— What is being asked —
Exclude the images and transcribe the entries below precisely.

— The data —
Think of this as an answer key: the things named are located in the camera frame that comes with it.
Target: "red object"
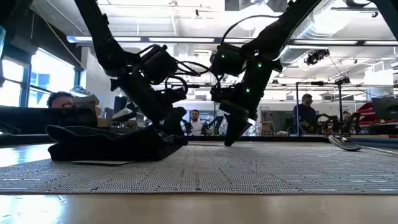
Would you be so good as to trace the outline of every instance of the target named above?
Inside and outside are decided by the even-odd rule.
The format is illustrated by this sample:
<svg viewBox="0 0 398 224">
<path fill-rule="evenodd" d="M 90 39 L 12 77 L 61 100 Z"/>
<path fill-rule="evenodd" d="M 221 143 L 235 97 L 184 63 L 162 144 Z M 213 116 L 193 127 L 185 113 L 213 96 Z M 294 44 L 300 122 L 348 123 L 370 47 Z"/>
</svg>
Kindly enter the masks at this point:
<svg viewBox="0 0 398 224">
<path fill-rule="evenodd" d="M 367 102 L 362 107 L 357 110 L 357 113 L 361 114 L 361 118 L 359 120 L 359 125 L 363 127 L 368 127 L 371 124 L 379 124 L 380 119 L 376 117 L 376 114 L 373 110 L 373 103 Z M 397 122 L 397 120 L 384 120 L 384 123 Z"/>
</svg>

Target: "white shirt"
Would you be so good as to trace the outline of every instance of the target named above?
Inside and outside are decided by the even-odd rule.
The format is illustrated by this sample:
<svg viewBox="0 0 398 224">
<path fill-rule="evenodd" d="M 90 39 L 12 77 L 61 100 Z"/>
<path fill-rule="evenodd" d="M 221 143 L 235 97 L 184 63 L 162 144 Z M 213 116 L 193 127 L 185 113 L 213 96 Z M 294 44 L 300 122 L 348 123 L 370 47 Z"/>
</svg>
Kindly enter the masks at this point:
<svg viewBox="0 0 398 224">
<path fill-rule="evenodd" d="M 190 124 L 192 125 L 192 129 L 191 129 L 191 133 L 188 134 L 188 135 L 190 135 L 190 136 L 203 136 L 201 134 L 201 128 L 203 127 L 204 123 L 205 123 L 204 121 L 199 121 L 199 120 L 196 121 L 196 122 L 191 121 Z M 182 126 L 182 131 L 183 132 L 187 131 L 185 129 L 185 126 Z"/>
</svg>

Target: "dark shirt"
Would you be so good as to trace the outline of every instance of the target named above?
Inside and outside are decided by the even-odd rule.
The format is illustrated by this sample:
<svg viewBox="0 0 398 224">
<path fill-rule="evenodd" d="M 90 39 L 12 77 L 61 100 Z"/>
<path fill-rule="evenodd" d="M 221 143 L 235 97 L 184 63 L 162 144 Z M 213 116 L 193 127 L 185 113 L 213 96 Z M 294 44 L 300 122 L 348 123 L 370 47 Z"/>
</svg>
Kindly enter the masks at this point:
<svg viewBox="0 0 398 224">
<path fill-rule="evenodd" d="M 297 105 L 293 109 L 294 116 L 294 127 L 293 130 L 297 132 Z M 317 118 L 317 112 L 310 106 L 306 107 L 304 104 L 298 105 L 298 116 L 300 121 L 306 121 L 309 124 L 315 124 Z"/>
</svg>

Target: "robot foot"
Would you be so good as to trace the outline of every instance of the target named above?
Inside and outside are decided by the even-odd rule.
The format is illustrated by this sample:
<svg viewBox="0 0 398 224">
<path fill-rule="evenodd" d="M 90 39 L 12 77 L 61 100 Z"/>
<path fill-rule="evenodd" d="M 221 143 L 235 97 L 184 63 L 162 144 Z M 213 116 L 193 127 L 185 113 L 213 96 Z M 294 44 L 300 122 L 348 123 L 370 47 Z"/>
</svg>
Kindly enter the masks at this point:
<svg viewBox="0 0 398 224">
<path fill-rule="evenodd" d="M 245 119 L 235 118 L 231 115 L 225 115 L 228 122 L 226 131 L 225 146 L 232 146 L 236 140 L 251 126 Z"/>
</svg>

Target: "carpet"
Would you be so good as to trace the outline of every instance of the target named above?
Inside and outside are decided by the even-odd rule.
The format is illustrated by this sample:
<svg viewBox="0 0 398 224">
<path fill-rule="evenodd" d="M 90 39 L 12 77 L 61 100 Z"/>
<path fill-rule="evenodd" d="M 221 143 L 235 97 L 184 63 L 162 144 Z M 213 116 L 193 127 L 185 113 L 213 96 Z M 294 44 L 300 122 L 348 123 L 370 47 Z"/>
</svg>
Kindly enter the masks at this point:
<svg viewBox="0 0 398 224">
<path fill-rule="evenodd" d="M 325 143 L 191 145 L 160 162 L 0 168 L 0 194 L 398 194 L 398 158 Z"/>
</svg>

— Expected answer —
Think of this as an answer key: the things named are located in the camera frame that comes with it.
Target: "red object"
Would you be so good as to trace the outline of every instance of the target named above?
Inside and outside are decided by the even-odd rule.
The format is illustrated by this sample:
<svg viewBox="0 0 398 224">
<path fill-rule="evenodd" d="M 90 39 L 12 77 L 61 100 Z"/>
<path fill-rule="evenodd" d="M 221 143 L 235 97 L 184 63 L 162 144 Z M 213 116 L 193 127 L 185 113 L 213 96 Z M 294 44 L 300 122 L 348 123 L 370 47 Z"/>
</svg>
Kindly enter the masks at this point:
<svg viewBox="0 0 398 224">
<path fill-rule="evenodd" d="M 367 102 L 362 107 L 357 110 L 357 113 L 361 114 L 361 118 L 359 120 L 359 125 L 363 127 L 368 127 L 371 124 L 379 124 L 380 119 L 376 117 L 376 114 L 373 110 L 373 103 Z M 397 122 L 397 120 L 384 120 L 384 123 Z"/>
</svg>

Target: "white shirt"
Would you be so good as to trace the outline of every instance of the target named above?
Inside and outside are decided by the even-odd rule.
The format is illustrated by this sample:
<svg viewBox="0 0 398 224">
<path fill-rule="evenodd" d="M 90 39 L 12 77 L 61 100 Z"/>
<path fill-rule="evenodd" d="M 221 143 L 235 97 L 184 63 L 162 144 Z M 213 116 L 193 127 L 185 113 L 213 96 Z M 294 44 L 300 122 L 348 123 L 370 47 Z"/>
</svg>
Kindly enter the masks at this point:
<svg viewBox="0 0 398 224">
<path fill-rule="evenodd" d="M 190 124 L 192 125 L 192 129 L 191 129 L 191 133 L 188 134 L 188 135 L 190 135 L 190 136 L 203 136 L 201 134 L 201 128 L 203 127 L 204 123 L 205 123 L 204 121 L 199 121 L 199 120 L 196 121 L 196 122 L 191 121 Z M 182 126 L 182 131 L 183 132 L 187 131 L 185 129 L 185 126 Z"/>
</svg>

Target: "dark shirt"
Would you be so good as to trace the outline of every instance of the target named above?
Inside and outside are decided by the even-odd rule.
The format is illustrated by this sample:
<svg viewBox="0 0 398 224">
<path fill-rule="evenodd" d="M 90 39 L 12 77 L 61 100 Z"/>
<path fill-rule="evenodd" d="M 221 143 L 235 97 L 184 63 L 162 144 Z M 213 116 L 193 127 L 185 113 L 213 96 Z M 294 44 L 300 122 L 348 123 L 370 47 Z"/>
</svg>
Kindly enter the masks at this point:
<svg viewBox="0 0 398 224">
<path fill-rule="evenodd" d="M 297 105 L 293 109 L 294 116 L 294 127 L 293 130 L 297 132 Z M 317 118 L 317 112 L 310 106 L 306 107 L 304 104 L 298 105 L 298 116 L 300 121 L 306 121 L 309 124 L 315 124 Z"/>
</svg>

Target: "robot foot"
Would you be so good as to trace the outline of every instance of the target named above?
Inside and outside are decided by the even-odd rule.
The format is illustrated by this sample:
<svg viewBox="0 0 398 224">
<path fill-rule="evenodd" d="M 90 39 L 12 77 L 61 100 Z"/>
<path fill-rule="evenodd" d="M 221 143 L 235 97 L 184 63 L 162 144 Z M 213 116 L 193 127 L 185 113 L 213 96 Z M 294 44 L 300 122 L 348 123 L 370 47 Z"/>
</svg>
Kindly enter the masks at this point:
<svg viewBox="0 0 398 224">
<path fill-rule="evenodd" d="M 245 119 L 235 118 L 231 115 L 225 115 L 228 122 L 226 131 L 225 146 L 232 146 L 236 140 L 251 126 Z"/>
</svg>

Target: "carpet"
Would you be so good as to trace the outline of every instance of the target named above?
Inside and outside are decided by the even-odd rule.
The format is illustrated by this sample:
<svg viewBox="0 0 398 224">
<path fill-rule="evenodd" d="M 90 39 L 12 77 L 61 100 Z"/>
<path fill-rule="evenodd" d="M 221 143 L 235 97 L 184 63 L 162 144 Z M 213 116 L 193 127 L 185 113 L 213 96 Z M 294 44 L 300 122 L 348 123 L 370 47 Z"/>
</svg>
Kindly enter the masks at this point:
<svg viewBox="0 0 398 224">
<path fill-rule="evenodd" d="M 325 143 L 191 145 L 160 162 L 0 168 L 0 194 L 398 194 L 398 158 Z"/>
</svg>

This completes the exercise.